田上

イニシェリン島の精霊の田上のネタバレレビュー・内容・結末

イニシェリン島の精霊(2022年製作の映画)
3.6

このレビューはネタバレを含みます

何故争ってるのか分からない。
突然絶交されて理由を聞くけど理解できない。
ハッキリ理由を言ってくれてるのに、どんどん疑問が湧いてくる不思議。

「お前のことが嫌いになったんだ」
「お前は退屈だ」
「ただ静かになりたいだけなんだ」
理由はハッキリと教えてくれてるのに何故か釈然としない。
裏に隠した真意があると思ってしまう。
心に芽生えた小さなわだかまりはグングン成長して悪意に変わる。

理解しあってると思ってるだけだった自分が恥ずかしいとか、バカにされてるかもしれんとか、そんなことを気にして焦って最終的には悪意を持って家に火を付ける。
争いを生むのは人の心。
動物には罪はない。

救いがないなぁ。
心にどんよりした黒いモノを抱かせるいい映画だった。
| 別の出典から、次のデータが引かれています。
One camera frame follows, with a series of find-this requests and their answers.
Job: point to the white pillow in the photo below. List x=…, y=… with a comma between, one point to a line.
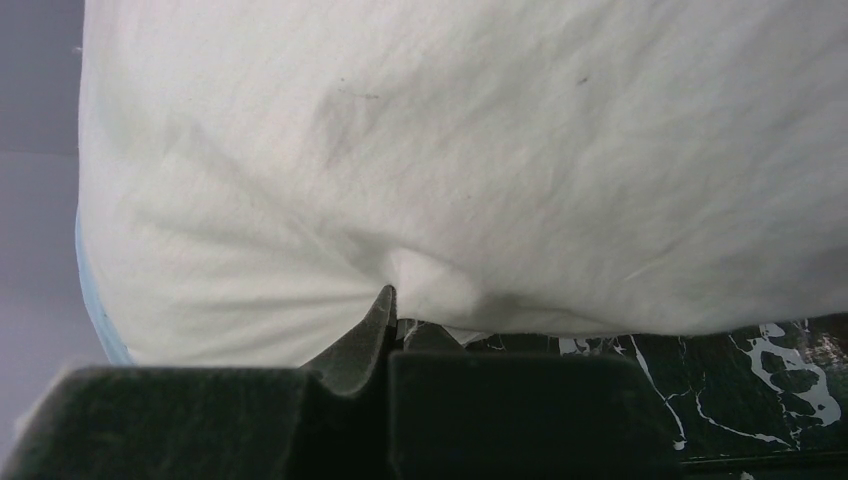
x=253, y=173

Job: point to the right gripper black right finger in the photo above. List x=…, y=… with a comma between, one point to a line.
x=453, y=414

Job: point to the light blue pillowcase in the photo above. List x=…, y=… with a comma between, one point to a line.
x=113, y=346

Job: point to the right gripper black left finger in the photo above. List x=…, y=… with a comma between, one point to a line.
x=324, y=420
刺さるね。
たぶん監督自身の持つ描きたいテーマがあって、それを推し進めてる作品だと思う。
今作も争いが大きく描かれてるし、単純にいがみ合って殴り合うってものじゃない。
争いを単純に描かないところに深みがある。
考える余地がある。
マクドナー監督作品はその余地から希望も絶望も感じさせられる。
今回は絶望を感じる作品でした。

ドミニクはなんで死んだんだろう?
そのメッセージはなんだろなぁ。